Mas, não importava o que fizessem, aqueles monstros, caídos no chão, não reagiam. Pareciam... mortos.

"Será que... todos morreram?" Essa ideia surgiu na mente de cada sobrevivente. Mas ninguém ousava se aproximar, temendo que tudo não passasse de um truque dos monstros fingindo-se de mortos.

Até que...

Com a entrada de caminhões militares na cidade, o rádio do exército ecoou pelas ruas: "Cidadãos do Paquistão, com o apoio da China, os monstros de Kaxmir foram todos exterminados!" "Kaxmir foi reconquistada!"

Ao ouvir o anúncio, os sobreviventes saíram às ruas, tomados por uma alegria de quem escapou da morte. Muitos choraram de felicidade, alinhando-se nas calçadas para receber as tropas.

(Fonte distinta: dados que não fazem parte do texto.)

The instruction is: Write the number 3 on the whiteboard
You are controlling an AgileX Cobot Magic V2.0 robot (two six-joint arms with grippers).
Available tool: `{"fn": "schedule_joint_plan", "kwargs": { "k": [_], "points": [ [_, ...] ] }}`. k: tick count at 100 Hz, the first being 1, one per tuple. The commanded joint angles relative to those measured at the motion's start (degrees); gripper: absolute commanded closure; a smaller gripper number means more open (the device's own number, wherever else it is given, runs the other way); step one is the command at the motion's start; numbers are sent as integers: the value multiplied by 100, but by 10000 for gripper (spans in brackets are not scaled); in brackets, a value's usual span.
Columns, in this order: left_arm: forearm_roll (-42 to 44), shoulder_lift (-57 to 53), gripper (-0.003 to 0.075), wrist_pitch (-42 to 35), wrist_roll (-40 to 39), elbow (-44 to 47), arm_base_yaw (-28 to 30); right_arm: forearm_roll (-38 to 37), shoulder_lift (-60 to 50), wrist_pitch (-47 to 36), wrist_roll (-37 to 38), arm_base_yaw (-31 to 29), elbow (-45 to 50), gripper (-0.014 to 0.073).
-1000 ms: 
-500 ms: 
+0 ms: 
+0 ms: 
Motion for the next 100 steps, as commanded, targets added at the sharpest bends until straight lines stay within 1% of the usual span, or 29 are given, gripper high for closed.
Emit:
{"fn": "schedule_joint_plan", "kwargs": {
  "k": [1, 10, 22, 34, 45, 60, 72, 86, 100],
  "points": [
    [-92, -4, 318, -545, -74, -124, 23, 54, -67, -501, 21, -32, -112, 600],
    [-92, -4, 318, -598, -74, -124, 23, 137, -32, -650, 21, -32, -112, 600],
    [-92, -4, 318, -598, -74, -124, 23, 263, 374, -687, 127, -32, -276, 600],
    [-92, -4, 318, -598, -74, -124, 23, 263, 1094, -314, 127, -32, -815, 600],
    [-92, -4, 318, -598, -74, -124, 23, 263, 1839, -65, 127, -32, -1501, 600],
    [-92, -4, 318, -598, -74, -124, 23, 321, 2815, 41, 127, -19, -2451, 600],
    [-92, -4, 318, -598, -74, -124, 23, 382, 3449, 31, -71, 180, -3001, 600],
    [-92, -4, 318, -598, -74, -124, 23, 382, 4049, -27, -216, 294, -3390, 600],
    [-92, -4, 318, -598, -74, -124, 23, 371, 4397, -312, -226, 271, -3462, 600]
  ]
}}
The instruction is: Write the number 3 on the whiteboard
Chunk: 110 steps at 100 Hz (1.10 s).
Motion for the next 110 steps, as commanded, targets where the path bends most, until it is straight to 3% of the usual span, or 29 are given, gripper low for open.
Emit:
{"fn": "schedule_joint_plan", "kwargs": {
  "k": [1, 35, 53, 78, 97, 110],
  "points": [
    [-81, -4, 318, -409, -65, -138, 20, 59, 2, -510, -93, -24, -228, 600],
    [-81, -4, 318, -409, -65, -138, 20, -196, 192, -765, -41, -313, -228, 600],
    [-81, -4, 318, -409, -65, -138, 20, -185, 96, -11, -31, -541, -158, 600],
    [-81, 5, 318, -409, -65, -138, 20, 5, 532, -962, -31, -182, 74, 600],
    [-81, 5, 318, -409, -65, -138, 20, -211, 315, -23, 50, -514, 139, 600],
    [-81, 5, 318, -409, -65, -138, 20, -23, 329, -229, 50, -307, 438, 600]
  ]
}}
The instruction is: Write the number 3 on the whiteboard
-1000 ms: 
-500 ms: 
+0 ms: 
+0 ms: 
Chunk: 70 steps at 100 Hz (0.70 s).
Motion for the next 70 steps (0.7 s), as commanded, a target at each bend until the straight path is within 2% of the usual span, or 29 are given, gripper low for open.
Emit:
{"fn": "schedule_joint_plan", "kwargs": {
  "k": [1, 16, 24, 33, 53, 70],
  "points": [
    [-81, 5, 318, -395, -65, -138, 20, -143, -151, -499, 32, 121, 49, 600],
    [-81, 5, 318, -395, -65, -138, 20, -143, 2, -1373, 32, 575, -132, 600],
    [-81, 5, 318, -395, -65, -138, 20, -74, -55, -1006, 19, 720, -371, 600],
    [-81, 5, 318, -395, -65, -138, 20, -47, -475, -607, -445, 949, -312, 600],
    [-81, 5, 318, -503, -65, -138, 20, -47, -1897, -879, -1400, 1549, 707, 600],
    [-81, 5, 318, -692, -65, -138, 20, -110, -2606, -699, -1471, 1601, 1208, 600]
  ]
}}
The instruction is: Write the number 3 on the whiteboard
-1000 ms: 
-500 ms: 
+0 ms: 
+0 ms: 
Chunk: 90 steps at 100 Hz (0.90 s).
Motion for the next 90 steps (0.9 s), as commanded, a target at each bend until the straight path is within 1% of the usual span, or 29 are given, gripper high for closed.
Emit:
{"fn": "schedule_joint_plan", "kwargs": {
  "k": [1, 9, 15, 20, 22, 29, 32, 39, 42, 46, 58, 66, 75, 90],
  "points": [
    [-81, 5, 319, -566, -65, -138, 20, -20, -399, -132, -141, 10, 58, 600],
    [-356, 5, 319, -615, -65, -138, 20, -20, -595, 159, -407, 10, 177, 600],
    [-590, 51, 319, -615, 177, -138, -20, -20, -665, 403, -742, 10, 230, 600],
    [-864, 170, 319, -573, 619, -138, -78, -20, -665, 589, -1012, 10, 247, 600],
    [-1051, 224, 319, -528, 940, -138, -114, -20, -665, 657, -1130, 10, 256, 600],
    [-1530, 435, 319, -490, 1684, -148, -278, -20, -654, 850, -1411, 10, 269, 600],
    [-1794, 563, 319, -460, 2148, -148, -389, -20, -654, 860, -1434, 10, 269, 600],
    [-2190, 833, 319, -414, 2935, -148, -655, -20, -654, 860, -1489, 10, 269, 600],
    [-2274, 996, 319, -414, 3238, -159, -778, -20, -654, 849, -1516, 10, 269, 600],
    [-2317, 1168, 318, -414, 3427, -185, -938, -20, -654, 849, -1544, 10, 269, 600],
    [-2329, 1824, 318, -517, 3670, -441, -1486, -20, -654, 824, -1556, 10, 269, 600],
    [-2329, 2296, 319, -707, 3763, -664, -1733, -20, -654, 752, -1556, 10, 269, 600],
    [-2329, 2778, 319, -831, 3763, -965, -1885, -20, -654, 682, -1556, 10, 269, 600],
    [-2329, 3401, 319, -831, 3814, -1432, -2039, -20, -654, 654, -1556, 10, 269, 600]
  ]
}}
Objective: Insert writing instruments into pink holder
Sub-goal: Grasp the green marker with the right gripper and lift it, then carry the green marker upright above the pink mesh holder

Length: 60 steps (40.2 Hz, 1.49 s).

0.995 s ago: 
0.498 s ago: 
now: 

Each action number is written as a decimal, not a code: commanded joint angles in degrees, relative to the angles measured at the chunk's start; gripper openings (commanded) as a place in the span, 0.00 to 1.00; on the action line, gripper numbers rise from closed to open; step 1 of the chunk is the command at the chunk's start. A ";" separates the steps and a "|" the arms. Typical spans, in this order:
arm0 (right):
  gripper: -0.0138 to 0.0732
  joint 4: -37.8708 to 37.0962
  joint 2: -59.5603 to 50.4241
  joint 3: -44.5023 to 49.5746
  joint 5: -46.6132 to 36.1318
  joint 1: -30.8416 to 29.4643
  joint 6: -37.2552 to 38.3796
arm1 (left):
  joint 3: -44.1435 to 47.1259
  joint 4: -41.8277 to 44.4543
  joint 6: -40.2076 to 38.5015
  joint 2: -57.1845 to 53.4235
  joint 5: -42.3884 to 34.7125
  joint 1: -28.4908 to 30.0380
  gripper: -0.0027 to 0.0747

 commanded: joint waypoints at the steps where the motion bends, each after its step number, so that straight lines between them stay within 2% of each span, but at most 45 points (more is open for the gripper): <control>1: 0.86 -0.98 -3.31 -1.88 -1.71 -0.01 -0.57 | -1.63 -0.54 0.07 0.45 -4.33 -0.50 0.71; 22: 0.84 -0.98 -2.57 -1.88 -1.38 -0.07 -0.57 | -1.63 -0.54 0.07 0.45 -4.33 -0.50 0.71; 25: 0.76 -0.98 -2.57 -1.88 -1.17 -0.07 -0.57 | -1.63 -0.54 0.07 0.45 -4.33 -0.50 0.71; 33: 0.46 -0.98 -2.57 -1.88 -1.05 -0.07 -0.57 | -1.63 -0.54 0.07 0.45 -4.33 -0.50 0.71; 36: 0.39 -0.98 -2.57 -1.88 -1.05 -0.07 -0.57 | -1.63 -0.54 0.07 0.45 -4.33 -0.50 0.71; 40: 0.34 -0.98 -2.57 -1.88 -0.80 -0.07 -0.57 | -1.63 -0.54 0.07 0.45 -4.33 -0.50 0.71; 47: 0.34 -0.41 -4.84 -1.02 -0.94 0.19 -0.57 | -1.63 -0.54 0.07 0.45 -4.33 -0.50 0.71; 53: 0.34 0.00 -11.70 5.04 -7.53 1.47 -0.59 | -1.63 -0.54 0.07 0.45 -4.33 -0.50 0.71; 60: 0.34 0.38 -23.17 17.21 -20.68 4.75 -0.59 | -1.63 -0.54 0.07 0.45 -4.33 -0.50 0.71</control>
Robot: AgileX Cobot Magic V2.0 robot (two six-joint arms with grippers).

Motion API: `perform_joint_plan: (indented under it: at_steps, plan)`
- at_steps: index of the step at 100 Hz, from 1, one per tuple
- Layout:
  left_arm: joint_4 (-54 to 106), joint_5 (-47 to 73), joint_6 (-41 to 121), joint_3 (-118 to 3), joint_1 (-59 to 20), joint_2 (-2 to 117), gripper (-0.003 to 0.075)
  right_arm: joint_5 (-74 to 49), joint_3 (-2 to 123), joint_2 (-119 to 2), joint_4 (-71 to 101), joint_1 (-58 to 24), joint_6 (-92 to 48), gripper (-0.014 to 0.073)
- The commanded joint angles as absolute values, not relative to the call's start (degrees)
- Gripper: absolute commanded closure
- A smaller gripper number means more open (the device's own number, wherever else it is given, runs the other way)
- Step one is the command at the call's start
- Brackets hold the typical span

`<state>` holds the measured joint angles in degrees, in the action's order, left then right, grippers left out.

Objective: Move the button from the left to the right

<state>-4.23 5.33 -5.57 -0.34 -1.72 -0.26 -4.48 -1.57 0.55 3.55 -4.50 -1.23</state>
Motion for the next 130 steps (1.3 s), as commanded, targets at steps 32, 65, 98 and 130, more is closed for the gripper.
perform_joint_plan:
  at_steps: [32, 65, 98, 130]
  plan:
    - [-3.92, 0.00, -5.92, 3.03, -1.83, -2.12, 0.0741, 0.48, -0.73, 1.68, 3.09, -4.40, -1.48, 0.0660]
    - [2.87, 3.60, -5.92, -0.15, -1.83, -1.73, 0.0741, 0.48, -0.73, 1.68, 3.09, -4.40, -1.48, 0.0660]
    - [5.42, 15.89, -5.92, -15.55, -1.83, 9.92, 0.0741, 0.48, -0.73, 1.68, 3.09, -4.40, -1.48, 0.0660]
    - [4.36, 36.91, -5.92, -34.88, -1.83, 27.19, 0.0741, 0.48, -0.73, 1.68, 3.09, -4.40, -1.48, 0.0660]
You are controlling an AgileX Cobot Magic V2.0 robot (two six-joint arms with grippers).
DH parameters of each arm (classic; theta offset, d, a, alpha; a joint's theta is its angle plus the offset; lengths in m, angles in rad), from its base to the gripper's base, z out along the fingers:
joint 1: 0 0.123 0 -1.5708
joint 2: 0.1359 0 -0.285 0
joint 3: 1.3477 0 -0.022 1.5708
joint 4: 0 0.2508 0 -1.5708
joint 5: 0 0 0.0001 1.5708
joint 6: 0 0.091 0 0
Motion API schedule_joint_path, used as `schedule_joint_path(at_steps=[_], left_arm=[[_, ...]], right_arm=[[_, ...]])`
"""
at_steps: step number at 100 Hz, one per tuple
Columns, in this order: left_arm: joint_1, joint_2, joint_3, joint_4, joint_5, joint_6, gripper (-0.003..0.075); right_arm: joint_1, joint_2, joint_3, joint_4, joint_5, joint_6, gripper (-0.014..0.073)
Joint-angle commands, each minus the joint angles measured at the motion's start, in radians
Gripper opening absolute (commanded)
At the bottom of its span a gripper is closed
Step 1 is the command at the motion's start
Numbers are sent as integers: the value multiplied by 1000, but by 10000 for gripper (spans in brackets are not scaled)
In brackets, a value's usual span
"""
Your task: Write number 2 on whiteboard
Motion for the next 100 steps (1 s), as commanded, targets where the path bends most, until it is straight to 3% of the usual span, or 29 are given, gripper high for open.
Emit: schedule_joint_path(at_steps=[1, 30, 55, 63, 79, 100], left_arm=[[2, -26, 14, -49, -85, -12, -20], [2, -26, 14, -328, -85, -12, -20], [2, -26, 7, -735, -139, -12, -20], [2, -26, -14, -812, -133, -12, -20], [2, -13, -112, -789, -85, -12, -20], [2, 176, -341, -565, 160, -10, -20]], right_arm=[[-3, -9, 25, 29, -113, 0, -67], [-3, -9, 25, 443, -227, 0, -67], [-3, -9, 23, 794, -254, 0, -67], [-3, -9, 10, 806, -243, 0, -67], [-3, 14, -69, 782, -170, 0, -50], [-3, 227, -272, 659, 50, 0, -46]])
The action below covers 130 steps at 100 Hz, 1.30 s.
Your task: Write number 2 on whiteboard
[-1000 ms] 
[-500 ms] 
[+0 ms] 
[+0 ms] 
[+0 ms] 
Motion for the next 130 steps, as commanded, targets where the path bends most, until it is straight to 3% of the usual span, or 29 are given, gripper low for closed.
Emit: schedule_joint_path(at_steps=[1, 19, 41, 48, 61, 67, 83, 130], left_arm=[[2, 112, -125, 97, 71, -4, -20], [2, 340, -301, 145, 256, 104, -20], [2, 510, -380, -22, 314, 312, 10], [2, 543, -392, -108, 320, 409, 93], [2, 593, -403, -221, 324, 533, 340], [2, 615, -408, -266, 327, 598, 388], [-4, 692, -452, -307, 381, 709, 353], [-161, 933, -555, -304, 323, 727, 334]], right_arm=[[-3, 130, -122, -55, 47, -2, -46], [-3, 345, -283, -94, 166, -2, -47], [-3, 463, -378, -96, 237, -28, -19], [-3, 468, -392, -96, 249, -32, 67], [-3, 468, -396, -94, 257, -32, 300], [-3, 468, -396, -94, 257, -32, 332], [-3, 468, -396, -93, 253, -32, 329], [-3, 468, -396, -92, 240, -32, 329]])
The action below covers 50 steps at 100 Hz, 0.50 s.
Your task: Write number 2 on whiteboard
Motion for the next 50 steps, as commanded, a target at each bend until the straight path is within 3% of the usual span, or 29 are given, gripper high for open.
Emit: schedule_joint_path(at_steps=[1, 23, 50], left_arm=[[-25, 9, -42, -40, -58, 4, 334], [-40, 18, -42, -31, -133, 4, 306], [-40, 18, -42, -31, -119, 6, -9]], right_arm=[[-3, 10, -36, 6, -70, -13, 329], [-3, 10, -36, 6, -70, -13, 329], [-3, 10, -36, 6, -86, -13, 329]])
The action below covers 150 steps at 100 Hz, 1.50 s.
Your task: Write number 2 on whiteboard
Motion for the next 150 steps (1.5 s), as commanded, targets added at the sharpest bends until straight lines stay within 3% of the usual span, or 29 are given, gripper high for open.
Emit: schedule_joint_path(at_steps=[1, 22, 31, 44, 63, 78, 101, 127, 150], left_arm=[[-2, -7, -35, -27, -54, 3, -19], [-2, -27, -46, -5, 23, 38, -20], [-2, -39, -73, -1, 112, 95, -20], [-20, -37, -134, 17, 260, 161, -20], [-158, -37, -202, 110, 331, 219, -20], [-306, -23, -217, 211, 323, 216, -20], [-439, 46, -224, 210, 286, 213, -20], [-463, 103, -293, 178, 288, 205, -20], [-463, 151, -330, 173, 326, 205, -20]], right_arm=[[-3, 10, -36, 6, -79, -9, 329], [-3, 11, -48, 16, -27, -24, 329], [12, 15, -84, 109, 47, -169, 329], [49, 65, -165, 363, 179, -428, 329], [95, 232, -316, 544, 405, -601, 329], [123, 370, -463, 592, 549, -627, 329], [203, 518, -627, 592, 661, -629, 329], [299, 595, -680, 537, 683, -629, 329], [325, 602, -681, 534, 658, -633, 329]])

"Mamãe, quem é a China? Foi ela que ajudou papai a vingar-se, matando esses monstros?" No meio da multidão, uma menina de cinco anos perguntou curiosa. Sua voz inocente logo se perdeu no burburinho.

Uma mulher estremeceu, agachou-se e abraçou a filha. Os olhos vermelhos de emoção, mas ainda assim respondeu com ternura: "China é outro país, eles vieram nos salvar."

"Os chineses são incríveis!" exclamou a menina, batendo palmas, admirada.

"Sim, eles... sempre foram incríveis." A mãe acariciou a testa da filha, falando suavemente.

China. Era um nome que, generation após generation, circulava em seu país. Desde que se lembrava, ouvira inúmeras histórias sobre a China: uma cultura brilhante, uma história ancestral, uma herança profunda...

Quando os ancestrais falavam da China, havia sempre um brilho de esperança em seus olhos.

"Esta é a China." A mulher olhou para os cadáveres dos monstros, sentindo uma amargura no coração. "Há setenta anos, nossos países eram quase iguais..."

Nos últimos trezentos anos, a China chegou a viver períodos de decadência, sofrendo humilhações de outras nações, com um poder similar ao deles. Mas... esse país extraordinário, em apenas setenta anos, se reergueu com uma velocidade que assustou o mundo!

O abismo entre eles cresceu cada vez mais. A China tornou-se uma superpotência global, enquanto eles permanecem entre os cinquenta países mais fracos do mundo.

Além disso, ela estudou no exterior, conheceu muitos chineses. Pessoas discretas e humildes, mas cuja confiança e orgulho eram impossíveis de ocultar. Parecia que todos tinham uma convicção: China não deveria ficar atrás, deveria ser a primeira. Mesmo que ainda não fosse, um dia certamente seria!